Background: For the majority of the patients, surgical treatment of primary infantile exotropia (PIE) with large exodeviation angels of more than 50 prism diopters (PD) is not satisfactory. We evaluate the effectiveness of augmented lateral rectus (LR) muscle recession in treatment of congenital exotropia with large deviation angles.
Methods: A retrospective analysis was performed for 25 patients with congenital exotropia who had at least 60 prism diopters (PD). Augmented LR recession was performed using a hemi hang-back technique. The ocular alignment, ocular motility and binocular vision were evaluated pre- and postoperatively.
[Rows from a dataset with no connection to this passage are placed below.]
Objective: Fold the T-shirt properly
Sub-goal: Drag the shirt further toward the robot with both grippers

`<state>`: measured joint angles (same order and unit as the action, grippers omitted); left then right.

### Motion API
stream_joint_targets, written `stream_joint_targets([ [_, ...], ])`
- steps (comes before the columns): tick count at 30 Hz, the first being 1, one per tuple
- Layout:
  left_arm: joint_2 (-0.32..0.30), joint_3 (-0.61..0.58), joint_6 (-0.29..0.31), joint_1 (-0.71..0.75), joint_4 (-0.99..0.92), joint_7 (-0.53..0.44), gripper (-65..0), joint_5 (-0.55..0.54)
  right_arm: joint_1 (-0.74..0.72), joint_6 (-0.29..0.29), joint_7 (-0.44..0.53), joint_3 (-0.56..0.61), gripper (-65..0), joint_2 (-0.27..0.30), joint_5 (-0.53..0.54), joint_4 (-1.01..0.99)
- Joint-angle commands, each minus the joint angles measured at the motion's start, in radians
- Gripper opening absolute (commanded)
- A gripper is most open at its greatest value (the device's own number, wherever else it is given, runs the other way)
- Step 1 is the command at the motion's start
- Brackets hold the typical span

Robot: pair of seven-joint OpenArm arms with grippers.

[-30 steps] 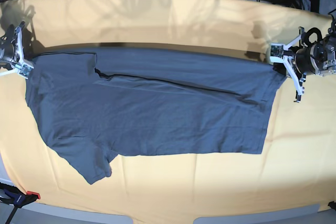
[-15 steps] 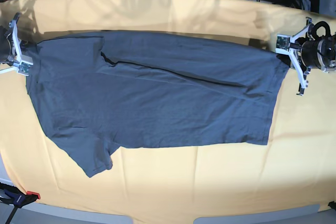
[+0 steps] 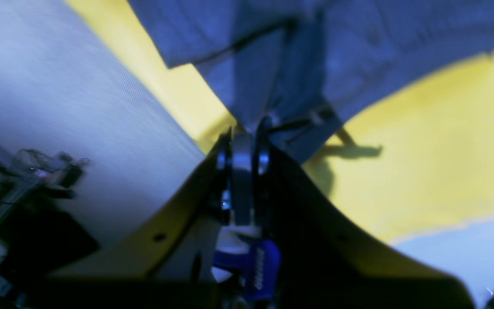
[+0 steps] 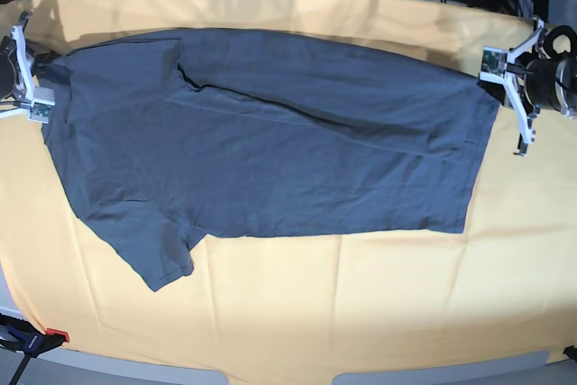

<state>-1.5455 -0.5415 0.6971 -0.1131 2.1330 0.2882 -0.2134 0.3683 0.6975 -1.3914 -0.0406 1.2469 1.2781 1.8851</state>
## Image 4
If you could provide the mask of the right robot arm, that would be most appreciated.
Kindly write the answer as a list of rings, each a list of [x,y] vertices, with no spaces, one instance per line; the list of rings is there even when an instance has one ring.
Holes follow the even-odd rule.
[[[55,53],[25,39],[32,13],[24,11],[1,41],[1,118],[24,115],[29,121],[47,124],[55,106],[54,91],[42,87],[38,78]]]

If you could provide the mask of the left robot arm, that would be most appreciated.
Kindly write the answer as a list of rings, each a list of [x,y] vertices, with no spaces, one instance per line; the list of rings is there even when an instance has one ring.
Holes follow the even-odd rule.
[[[576,31],[568,25],[547,29],[538,19],[518,46],[485,46],[478,84],[516,114],[517,155],[535,142],[535,119],[544,110],[576,116]]]

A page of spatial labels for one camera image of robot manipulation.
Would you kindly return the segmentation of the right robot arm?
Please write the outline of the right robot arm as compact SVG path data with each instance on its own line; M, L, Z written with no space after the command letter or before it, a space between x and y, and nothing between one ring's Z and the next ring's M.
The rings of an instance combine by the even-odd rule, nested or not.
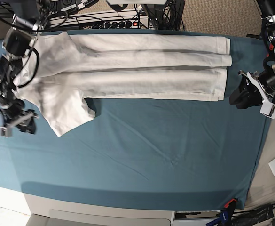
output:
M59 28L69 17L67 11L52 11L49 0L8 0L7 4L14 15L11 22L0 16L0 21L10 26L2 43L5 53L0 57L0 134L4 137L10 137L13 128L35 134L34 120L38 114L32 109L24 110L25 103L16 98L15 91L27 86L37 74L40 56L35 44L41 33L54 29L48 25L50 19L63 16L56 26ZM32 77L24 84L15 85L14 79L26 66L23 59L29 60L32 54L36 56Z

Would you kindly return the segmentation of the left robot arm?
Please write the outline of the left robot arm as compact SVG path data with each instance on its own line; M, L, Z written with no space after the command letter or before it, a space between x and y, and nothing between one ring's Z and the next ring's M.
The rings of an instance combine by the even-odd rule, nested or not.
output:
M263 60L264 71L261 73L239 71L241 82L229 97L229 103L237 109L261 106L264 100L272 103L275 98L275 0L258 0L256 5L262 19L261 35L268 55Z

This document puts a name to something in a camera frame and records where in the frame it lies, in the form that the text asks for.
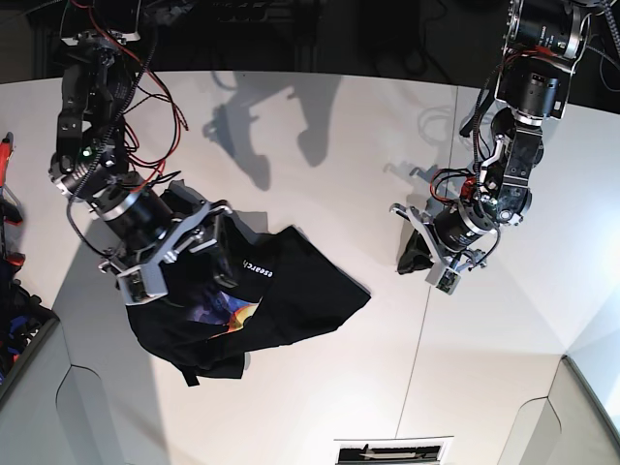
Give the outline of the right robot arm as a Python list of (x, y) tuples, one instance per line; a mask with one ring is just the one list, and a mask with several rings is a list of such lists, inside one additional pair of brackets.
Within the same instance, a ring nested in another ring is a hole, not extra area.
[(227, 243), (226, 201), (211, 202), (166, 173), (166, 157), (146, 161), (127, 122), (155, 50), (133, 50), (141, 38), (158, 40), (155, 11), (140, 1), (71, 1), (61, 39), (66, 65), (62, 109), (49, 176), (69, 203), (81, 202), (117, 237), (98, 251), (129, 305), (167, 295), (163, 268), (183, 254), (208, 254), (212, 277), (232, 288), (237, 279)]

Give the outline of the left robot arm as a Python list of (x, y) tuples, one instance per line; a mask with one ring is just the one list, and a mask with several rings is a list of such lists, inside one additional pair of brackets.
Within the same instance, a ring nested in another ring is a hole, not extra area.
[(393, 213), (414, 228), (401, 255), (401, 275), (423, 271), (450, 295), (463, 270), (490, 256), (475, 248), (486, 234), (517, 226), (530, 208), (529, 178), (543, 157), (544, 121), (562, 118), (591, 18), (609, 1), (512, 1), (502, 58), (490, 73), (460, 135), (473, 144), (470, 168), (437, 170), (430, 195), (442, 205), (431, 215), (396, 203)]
Results: There were 14 male and 11 female affected individuals with congenital exotropia included in this study, with a mean age of (3.92±2.02) years (range, 1 - 7 years). The average exodeviation angle was (68.0±8.78) PD (range, 60 - 80 PD) preoperatively. All patients underwent bilateral LR recession, of whom 3 patients underwent bilateral inferior oblique muscle transposition in the same operation. The mean surgical dosage was (11.08±1.19) mm for each lateral rectus muclse. All patients did not have abduction deficiency after a large amount of lateral rectus recession. 21 of 25 patients (84.0%) acquired orthophoria at the primary gaze position at the final visit. 13 patients obtained binocular vision.
Conclusions: Augmented bilateral LR recession is an effective and safe surgical procedure for treatment of congenital exotropia with large deviation angles.